● DIRECTIONS FOR THIS TASK: If a line of the data below contains the string "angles", copy it into your answer.

(Data extracted from a collection)

╔══

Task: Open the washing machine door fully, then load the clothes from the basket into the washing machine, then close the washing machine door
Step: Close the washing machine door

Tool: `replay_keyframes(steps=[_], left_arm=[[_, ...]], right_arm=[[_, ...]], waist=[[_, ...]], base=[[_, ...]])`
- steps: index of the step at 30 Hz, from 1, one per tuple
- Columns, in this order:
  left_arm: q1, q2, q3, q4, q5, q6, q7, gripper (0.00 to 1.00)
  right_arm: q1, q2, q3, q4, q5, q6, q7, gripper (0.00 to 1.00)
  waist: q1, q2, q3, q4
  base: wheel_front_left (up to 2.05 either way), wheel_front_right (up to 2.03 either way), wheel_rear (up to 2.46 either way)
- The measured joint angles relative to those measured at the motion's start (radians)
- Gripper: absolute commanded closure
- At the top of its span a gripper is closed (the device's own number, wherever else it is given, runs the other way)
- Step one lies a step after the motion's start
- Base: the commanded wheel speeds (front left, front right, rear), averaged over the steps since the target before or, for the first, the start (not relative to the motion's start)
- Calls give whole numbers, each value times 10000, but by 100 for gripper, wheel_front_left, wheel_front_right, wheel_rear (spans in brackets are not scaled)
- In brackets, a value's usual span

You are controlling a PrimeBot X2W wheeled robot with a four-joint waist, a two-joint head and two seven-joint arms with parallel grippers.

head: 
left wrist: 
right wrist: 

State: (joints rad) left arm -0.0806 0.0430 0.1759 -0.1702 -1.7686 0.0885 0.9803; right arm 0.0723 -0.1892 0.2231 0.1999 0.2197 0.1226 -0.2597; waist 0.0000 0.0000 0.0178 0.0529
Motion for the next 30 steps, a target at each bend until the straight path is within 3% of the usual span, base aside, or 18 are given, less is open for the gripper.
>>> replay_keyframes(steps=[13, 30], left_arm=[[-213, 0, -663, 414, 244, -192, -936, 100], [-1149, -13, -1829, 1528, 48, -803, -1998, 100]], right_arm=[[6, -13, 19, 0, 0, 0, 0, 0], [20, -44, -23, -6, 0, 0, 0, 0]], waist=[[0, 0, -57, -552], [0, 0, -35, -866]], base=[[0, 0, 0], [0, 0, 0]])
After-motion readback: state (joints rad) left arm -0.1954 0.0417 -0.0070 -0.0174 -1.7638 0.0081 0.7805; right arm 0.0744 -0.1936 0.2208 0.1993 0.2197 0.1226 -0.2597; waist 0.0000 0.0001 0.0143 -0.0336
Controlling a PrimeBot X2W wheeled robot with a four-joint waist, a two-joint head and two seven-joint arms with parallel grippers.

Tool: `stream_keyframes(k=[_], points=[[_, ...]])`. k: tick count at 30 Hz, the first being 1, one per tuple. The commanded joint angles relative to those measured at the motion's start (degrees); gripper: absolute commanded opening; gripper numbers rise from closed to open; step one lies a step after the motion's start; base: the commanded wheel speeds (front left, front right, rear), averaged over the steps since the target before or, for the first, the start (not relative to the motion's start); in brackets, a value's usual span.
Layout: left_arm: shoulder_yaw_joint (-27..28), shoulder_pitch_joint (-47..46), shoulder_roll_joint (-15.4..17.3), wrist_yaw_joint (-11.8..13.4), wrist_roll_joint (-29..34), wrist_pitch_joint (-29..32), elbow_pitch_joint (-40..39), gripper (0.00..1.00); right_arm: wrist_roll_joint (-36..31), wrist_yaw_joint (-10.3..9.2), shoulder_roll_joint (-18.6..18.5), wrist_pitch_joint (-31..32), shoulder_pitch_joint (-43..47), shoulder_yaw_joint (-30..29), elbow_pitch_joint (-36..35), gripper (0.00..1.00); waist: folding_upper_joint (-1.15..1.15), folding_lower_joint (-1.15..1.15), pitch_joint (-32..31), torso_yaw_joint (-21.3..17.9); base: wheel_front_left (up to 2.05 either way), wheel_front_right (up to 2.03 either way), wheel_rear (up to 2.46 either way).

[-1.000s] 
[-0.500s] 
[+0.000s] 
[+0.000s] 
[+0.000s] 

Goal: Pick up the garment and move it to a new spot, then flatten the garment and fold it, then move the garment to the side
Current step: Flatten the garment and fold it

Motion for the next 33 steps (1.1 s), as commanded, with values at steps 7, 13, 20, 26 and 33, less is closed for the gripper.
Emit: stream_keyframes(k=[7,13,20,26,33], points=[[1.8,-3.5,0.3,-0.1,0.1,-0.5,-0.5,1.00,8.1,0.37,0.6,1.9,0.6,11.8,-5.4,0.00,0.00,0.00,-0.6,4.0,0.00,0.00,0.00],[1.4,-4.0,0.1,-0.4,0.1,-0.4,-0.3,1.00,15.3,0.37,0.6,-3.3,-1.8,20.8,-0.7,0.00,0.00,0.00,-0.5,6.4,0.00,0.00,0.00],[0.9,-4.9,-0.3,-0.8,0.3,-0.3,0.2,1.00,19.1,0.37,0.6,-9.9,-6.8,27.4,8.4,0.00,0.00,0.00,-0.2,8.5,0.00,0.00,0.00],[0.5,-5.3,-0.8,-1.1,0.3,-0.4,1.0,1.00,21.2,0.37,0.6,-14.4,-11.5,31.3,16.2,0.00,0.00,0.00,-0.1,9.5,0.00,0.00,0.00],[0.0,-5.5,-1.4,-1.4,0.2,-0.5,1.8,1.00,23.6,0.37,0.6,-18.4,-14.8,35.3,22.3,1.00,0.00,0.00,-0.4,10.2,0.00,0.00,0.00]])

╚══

● FINAL ANSWER:
- The measured joint angles relative to those measured at the motion's start (radians)
Tool: `stream_keyframes(k=[_], points=[[_, ...]])`. k: tick count at 30 Hz, the first being 1, one per tuple. The commanded joint angles relative to those measured at the motion's start (degrees); gripper: absolute commanded opening; gripper numbers rise from closed to open; step one lies a step after the motion's start; base: the commanded wheel speeds (front left, front right, rear), averaged over the steps since the target before or, for the first, the start (not relative to the motion's start); in brackets, a value's usual span.

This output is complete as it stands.